Вроде бы обычные для нее поддевки, но Тьен нахмурился.
А тритон занервничал: зрачки вытянулись длинными рисовыми зернышками, радужка посветлела. Того и гляди встопорщит плавники и порвет ни в чем не повинную рубашку. А рубашка эта, голубая, в мелкую синюю полоску, ему, между прочим, шла, и к глазам, и к бледной гладкой коже, и с длинными черными волосами, сейчас собранными на затылке в хвост, контрастировала и гармонировала. Лили выбирала, а у нее вкус хороший.
– Эллилиатарренсаи, – обратился к альве шеар, – объясни, пожалуйста, что пытается скрыть от меня наш юный друг.
Не просьба, хоть звучит обманчиво мягко, – приказ. А приказы Лили выполняет быстро и четко.
– Наш юный друг считает, что ты впустую тратишь время в этом мирке, – копируя тон командира, ответила она.
– И почему он так считает?
Не выдержав, что за него приходится отвечать другому, Кеони вскочил с места:
– Потому что этот мир и люди, что его населяют, недостойны внимания шеара!
Все-таки испортил рубашку.
– Это – мой дом, Кеони, – веско произнес Тьен. – Я не заставляю его любить, но прошу уважать.
– Дом шеара – Итериан! Твое место там. Несправедливо лишать детей стихий спасителя!
Тьен увидел, как при этих словах дрогнули уголки губ Эсеи в попытке скрыть ухмылку, и мысленно порадовался. Бред о спасителе засел всего в одной голове. И его еще можно из нее выбить… Фигурально выражаясь, конечно.
– Сядь, Кеони. Лучше на кушетку, а не в кресло. Или плавники убери.
Острые, как бритва, в бою они заменяли оружие. Те, которые на руках и ногах. Спинной, по мнению Тьена, существовал единственно для красоты и демонстрации настроения. Но он не исключал, что чего-то еще не знает о тритонах.

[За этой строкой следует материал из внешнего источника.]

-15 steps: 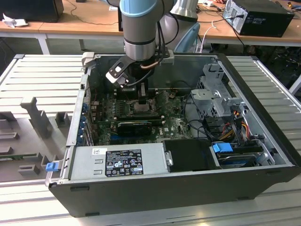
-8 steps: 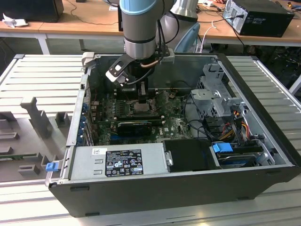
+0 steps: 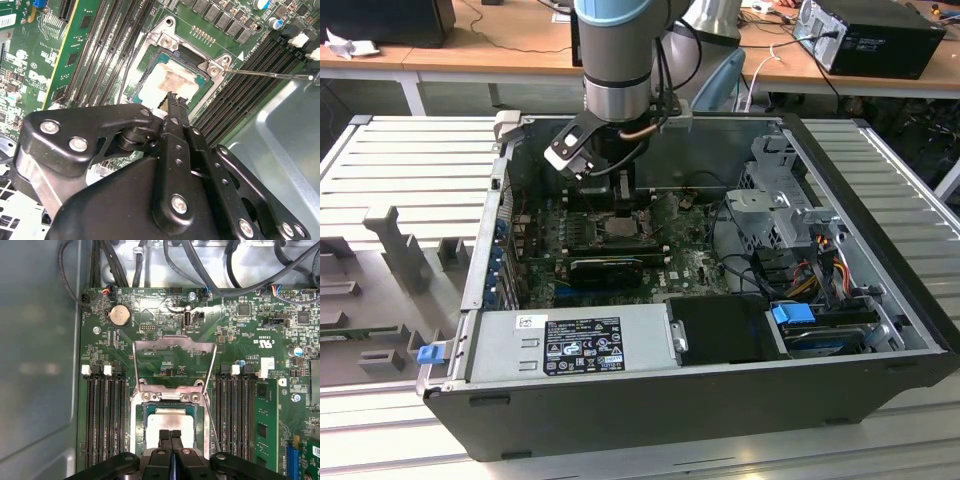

– Послушай, Кеони, я прошу – могу приказать, но пока прошу – никогда, ни при мне, ни в мое отсутствие, не называть меня спасителем Итериана. Во-первых, это неправда. Во-вторых, подобные слова оскорбляют шеара Холгера и шеара Эйнара, сделавших для Итериана и всего великого древа намного больше, чем я.
– Без тебя они не справились бы!
– Кеони! – окрик командира заставил вновь вскочившего тритона вернуться на кушетку и спрятать ножи-плавники. – Еще одно такое высказывание, и я перестану считать тебя другом. Понял?
Кивнул. Но не понял.
Тьену было безразлично, что говорят о нем в Итериане, пусть хоть храм в его честь возводят, а после в этом же храме анафеме предают. Но не хотелось, чтобы мальчишка забивал себе голову ерундой, в которой правды ни на грош. На полгрошика только…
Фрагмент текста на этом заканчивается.